━━ Records supplied

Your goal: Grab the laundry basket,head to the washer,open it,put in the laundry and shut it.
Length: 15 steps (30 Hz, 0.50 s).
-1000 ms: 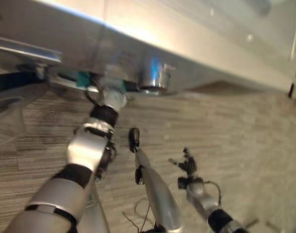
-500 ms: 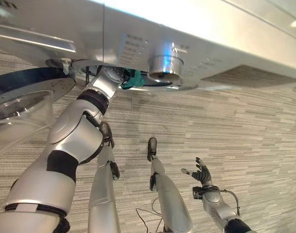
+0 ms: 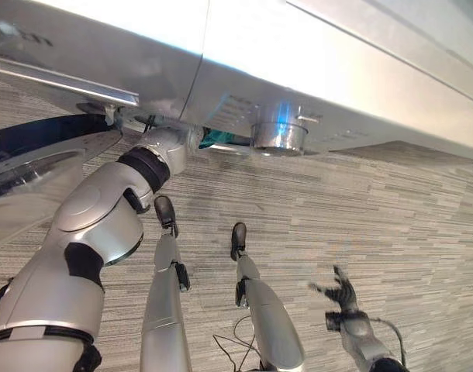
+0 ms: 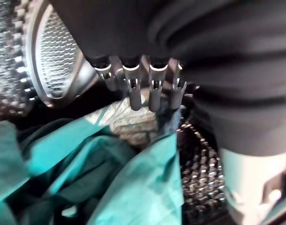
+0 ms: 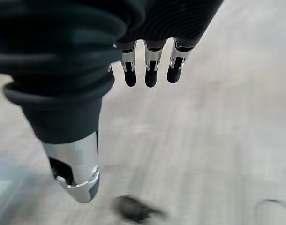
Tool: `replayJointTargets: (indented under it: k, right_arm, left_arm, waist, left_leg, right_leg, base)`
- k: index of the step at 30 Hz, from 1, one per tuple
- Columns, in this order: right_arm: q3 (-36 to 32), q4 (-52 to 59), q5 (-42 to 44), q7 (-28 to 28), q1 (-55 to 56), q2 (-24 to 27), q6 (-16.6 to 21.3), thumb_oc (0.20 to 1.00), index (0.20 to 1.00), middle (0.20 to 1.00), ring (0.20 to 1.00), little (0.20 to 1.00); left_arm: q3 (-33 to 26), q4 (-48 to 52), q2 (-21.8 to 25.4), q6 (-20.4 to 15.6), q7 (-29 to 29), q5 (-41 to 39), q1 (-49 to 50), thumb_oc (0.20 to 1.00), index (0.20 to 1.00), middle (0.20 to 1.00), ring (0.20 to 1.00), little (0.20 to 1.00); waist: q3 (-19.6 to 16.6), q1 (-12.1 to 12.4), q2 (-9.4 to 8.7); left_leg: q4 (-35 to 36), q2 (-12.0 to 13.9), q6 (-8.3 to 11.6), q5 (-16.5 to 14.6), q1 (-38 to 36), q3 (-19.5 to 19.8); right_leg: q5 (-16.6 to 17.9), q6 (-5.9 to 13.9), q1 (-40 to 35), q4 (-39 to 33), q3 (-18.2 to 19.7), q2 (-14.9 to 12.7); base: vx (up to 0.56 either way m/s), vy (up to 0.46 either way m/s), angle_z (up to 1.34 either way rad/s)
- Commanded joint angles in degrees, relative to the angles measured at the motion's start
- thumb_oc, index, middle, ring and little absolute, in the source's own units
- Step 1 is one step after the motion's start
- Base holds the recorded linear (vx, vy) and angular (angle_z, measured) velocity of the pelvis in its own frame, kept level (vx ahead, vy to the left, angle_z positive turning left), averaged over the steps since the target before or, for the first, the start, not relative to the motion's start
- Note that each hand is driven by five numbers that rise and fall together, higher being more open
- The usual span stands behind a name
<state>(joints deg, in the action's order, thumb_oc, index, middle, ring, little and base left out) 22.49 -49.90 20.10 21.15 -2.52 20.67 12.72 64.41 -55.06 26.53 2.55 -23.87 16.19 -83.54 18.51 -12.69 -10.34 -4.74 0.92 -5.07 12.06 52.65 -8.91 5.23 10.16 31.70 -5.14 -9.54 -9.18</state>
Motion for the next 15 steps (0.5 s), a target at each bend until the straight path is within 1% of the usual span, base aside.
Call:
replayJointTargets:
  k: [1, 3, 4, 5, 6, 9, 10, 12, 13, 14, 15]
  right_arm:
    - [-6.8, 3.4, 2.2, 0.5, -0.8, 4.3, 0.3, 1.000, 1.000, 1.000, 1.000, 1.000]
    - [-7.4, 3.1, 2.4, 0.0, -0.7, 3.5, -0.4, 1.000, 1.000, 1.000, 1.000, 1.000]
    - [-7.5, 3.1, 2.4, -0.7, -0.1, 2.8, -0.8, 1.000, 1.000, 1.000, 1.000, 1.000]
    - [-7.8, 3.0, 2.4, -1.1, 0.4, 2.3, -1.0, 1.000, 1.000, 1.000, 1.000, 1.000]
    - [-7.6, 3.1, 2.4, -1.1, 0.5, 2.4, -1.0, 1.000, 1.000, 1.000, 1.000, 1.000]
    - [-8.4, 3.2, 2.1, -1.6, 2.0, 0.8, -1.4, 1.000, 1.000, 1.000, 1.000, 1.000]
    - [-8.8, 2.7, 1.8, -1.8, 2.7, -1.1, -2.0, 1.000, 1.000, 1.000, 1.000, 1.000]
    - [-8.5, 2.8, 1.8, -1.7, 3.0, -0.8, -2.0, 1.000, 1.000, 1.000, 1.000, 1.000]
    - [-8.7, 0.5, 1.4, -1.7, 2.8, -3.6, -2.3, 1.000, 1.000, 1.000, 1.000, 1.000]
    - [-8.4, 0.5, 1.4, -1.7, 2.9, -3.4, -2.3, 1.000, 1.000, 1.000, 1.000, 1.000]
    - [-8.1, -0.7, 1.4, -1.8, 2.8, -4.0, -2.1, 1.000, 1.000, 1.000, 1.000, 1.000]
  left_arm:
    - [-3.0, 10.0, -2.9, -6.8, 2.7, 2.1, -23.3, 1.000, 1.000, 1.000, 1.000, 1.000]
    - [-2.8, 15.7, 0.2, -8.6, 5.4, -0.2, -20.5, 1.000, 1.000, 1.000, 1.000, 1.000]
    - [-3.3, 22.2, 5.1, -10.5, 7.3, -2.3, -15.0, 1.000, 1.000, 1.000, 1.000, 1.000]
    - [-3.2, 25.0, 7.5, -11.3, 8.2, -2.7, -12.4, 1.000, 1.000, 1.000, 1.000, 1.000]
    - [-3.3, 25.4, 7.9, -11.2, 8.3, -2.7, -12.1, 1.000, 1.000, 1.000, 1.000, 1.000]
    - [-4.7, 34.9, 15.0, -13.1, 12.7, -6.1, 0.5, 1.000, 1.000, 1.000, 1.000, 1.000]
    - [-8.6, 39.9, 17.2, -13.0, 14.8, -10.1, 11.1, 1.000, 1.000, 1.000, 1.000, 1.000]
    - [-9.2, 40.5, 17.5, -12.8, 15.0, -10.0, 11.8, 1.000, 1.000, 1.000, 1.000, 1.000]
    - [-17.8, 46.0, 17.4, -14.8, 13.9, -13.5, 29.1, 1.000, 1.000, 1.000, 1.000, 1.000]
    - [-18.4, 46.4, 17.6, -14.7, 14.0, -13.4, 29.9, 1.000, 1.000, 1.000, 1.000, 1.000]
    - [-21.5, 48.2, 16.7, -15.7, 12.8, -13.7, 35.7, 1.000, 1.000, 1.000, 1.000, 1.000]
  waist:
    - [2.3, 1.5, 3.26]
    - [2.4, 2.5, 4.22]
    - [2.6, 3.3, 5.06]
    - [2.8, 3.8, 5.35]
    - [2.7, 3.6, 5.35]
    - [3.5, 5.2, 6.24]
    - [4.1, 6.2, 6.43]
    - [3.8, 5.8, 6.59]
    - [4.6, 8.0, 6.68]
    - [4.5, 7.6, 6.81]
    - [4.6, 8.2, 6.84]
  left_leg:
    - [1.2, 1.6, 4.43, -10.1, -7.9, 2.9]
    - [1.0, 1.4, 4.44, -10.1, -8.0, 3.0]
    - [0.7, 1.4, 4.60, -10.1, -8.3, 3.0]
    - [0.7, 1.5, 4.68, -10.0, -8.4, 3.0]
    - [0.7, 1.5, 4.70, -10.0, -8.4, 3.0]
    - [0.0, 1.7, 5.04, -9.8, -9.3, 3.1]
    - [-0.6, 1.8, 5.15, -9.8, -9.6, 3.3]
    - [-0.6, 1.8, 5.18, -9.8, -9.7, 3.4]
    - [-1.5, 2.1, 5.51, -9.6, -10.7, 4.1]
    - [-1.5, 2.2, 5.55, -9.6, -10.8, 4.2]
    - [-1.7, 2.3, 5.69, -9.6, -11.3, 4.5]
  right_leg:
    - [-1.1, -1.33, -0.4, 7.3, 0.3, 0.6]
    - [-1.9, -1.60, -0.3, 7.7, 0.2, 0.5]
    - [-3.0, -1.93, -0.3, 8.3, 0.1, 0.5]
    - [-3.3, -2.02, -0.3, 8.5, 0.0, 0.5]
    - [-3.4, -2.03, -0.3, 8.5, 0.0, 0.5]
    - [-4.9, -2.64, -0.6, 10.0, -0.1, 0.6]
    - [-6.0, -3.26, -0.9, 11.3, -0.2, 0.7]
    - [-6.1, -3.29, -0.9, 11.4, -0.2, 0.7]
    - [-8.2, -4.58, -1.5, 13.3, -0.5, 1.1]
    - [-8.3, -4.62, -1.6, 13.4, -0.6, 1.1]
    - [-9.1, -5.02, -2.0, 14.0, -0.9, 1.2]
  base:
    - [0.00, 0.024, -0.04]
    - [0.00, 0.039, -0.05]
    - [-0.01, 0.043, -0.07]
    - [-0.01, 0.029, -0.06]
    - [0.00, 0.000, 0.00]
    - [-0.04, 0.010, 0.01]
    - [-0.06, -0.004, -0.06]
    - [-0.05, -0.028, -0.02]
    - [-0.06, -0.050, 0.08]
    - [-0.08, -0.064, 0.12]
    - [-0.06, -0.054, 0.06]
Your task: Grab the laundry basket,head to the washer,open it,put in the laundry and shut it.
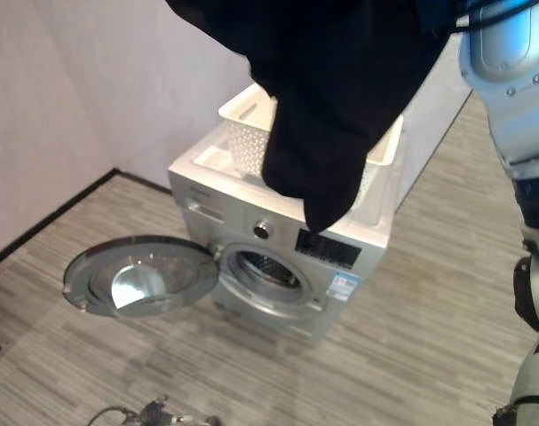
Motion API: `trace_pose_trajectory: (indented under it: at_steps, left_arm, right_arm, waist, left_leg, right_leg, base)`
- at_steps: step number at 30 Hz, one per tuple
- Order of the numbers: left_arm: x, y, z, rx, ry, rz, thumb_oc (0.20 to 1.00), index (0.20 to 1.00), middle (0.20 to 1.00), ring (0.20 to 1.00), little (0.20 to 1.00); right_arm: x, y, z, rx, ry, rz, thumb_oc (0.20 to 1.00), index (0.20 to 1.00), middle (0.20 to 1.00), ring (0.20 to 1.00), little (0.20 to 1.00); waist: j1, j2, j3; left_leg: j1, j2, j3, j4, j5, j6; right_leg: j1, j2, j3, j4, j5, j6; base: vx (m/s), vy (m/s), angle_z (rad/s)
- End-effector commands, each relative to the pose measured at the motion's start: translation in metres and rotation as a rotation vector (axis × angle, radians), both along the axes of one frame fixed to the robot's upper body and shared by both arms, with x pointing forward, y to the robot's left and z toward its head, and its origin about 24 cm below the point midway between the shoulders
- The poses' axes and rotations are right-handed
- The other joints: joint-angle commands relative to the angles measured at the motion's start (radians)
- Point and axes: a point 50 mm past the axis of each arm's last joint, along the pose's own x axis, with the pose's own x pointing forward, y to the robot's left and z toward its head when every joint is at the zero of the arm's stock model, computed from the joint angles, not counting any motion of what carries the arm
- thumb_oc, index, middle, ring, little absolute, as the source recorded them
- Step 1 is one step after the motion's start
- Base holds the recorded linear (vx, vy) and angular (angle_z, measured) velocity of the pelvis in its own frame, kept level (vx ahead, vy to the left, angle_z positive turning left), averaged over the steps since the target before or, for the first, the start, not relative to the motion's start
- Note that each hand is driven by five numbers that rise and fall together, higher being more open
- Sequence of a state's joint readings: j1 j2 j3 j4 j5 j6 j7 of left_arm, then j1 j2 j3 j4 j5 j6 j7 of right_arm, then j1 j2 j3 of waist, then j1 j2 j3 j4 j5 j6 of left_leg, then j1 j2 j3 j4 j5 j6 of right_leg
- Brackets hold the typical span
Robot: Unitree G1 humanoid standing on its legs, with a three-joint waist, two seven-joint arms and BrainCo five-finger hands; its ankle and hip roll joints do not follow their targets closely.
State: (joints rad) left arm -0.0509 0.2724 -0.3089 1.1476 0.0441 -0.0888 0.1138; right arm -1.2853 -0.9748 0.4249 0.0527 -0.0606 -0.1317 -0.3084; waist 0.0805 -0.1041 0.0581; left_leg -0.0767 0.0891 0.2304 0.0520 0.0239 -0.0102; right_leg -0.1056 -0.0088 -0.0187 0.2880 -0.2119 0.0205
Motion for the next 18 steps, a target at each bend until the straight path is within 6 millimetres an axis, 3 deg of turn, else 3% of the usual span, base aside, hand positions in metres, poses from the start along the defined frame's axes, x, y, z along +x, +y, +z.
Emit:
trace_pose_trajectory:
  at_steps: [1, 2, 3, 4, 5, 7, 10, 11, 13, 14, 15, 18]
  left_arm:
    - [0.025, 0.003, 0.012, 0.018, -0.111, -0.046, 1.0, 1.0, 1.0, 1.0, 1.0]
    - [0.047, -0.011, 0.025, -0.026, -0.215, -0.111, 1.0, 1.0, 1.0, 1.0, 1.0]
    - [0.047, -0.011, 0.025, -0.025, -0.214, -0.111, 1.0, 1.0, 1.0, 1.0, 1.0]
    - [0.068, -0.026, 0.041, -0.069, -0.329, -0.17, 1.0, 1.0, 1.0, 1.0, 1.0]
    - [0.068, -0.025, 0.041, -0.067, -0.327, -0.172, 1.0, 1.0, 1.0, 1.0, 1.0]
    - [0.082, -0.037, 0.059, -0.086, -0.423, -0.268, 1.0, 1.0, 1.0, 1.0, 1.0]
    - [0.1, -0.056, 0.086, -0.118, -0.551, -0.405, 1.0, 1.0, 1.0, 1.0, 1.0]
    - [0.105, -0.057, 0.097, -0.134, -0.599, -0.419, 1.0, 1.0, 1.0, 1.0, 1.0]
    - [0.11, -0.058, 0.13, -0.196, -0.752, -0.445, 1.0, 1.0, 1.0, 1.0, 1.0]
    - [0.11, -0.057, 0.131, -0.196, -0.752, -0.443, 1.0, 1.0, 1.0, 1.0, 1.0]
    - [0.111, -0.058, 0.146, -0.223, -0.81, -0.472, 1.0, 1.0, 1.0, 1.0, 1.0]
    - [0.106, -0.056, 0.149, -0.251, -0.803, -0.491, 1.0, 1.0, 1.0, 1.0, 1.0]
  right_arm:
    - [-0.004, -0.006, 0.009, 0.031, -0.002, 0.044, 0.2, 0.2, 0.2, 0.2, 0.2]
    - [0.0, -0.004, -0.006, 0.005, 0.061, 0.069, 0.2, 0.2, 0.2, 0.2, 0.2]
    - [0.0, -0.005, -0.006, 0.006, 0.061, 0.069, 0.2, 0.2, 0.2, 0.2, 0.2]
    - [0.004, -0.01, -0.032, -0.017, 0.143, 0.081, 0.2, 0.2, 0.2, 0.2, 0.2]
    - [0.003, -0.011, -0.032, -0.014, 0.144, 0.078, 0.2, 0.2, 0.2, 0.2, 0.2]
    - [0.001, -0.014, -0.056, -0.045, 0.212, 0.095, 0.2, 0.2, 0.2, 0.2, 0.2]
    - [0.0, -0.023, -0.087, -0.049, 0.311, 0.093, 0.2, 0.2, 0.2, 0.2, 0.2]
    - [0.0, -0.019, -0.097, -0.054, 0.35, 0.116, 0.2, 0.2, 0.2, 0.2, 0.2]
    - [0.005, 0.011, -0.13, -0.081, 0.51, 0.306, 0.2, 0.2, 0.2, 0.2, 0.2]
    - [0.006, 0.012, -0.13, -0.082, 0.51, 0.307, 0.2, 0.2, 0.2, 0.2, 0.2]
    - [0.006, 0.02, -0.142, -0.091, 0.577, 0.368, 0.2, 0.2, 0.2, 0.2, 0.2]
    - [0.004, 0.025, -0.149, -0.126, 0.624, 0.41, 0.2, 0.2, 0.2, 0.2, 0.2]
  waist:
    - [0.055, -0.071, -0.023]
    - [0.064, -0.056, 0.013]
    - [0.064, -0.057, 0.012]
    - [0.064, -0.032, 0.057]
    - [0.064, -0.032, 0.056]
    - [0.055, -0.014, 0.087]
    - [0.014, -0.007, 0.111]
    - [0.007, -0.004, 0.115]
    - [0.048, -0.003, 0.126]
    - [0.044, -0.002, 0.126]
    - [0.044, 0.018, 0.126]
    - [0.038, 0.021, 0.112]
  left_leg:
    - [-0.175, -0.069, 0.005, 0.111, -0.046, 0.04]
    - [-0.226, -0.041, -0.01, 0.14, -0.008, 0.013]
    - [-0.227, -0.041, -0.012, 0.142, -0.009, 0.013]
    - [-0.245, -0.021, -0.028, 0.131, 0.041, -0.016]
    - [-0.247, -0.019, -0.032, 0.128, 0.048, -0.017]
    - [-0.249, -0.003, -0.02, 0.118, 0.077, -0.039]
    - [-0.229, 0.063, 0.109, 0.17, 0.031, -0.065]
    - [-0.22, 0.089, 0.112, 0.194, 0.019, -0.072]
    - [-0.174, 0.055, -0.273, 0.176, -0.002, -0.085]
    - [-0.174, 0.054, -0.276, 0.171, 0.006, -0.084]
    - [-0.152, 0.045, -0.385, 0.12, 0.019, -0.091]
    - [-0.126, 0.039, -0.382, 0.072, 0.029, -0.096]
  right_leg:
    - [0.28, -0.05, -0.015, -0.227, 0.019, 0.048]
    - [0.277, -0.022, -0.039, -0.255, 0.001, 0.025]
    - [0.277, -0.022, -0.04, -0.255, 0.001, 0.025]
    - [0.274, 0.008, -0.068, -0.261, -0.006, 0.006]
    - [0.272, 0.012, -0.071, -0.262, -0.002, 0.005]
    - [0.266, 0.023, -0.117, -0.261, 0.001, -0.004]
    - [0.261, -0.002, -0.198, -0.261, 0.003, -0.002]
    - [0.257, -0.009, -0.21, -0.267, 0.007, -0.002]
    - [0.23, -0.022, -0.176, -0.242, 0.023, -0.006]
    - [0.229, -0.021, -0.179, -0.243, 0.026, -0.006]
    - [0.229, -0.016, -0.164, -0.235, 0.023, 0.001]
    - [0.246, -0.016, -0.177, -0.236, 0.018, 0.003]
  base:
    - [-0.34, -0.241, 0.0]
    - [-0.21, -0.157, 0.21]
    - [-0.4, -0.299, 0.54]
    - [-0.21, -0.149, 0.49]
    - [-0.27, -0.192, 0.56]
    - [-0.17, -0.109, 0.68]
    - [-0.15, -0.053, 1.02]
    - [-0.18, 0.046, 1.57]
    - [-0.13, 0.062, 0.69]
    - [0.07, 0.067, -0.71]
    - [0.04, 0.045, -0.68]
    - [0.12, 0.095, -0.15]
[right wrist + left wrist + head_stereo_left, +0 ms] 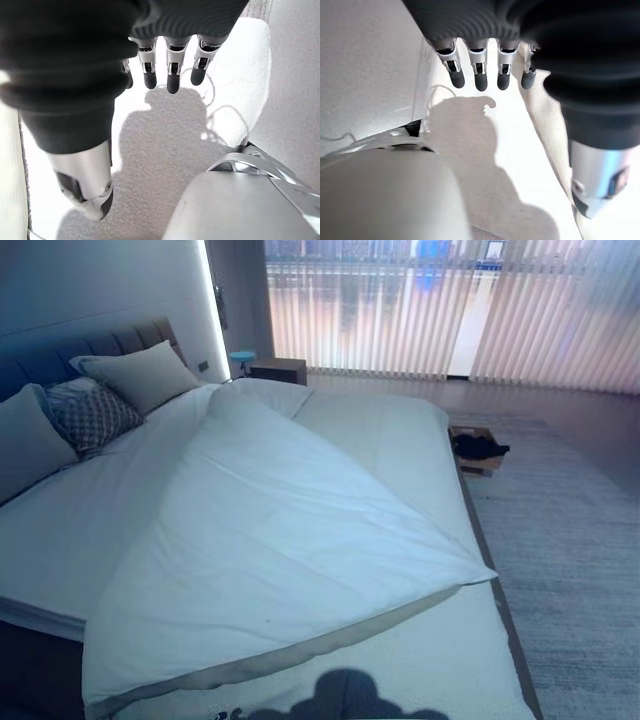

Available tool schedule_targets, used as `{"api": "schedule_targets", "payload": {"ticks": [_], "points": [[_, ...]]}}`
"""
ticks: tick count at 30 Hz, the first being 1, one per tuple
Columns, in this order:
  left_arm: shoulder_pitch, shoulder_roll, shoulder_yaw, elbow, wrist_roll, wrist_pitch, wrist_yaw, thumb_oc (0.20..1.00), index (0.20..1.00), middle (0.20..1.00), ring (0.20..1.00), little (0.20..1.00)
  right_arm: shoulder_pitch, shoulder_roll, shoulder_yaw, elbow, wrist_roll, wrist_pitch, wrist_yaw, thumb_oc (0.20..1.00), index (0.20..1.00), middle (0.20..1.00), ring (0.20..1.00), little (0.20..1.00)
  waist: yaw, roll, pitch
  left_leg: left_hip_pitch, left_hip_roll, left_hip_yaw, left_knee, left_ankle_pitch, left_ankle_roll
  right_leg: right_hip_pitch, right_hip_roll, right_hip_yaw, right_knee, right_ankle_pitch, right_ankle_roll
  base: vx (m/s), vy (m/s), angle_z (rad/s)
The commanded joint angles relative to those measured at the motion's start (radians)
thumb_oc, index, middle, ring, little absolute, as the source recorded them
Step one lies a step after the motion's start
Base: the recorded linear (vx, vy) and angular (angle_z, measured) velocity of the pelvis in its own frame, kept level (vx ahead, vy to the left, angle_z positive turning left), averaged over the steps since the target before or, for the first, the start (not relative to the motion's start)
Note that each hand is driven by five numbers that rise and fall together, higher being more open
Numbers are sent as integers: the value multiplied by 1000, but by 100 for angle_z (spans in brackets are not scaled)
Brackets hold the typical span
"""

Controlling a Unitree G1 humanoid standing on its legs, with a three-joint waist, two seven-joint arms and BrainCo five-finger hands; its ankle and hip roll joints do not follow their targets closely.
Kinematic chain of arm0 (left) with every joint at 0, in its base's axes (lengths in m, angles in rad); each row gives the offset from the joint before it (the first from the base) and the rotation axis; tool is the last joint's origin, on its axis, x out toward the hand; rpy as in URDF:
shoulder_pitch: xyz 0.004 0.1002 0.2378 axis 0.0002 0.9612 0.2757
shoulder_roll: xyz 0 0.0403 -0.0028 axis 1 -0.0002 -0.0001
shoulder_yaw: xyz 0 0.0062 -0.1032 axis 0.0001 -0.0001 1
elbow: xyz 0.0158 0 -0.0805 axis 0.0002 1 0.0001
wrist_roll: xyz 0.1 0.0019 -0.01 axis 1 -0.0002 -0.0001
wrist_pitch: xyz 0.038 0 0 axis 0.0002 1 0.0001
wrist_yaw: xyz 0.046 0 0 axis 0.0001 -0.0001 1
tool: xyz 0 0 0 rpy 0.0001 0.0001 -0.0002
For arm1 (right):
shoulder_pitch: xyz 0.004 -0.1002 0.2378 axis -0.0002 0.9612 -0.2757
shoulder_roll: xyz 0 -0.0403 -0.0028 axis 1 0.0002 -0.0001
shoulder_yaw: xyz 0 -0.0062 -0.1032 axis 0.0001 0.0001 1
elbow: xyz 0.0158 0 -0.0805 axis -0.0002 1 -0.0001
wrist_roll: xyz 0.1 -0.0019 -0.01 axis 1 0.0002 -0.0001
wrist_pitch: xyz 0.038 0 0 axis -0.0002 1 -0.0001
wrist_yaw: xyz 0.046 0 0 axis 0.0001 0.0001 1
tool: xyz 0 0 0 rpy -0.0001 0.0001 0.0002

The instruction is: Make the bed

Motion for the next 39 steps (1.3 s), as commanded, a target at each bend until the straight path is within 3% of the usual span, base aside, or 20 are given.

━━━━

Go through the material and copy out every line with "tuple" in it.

§ **Exercise answer**
- k: index of the step at 30 Hz, from 1, one per tuple
- at_steps: step number at 30 Hz, one per tuple
ticks: tick count at 30 Hz, the first being 1, one per tuple

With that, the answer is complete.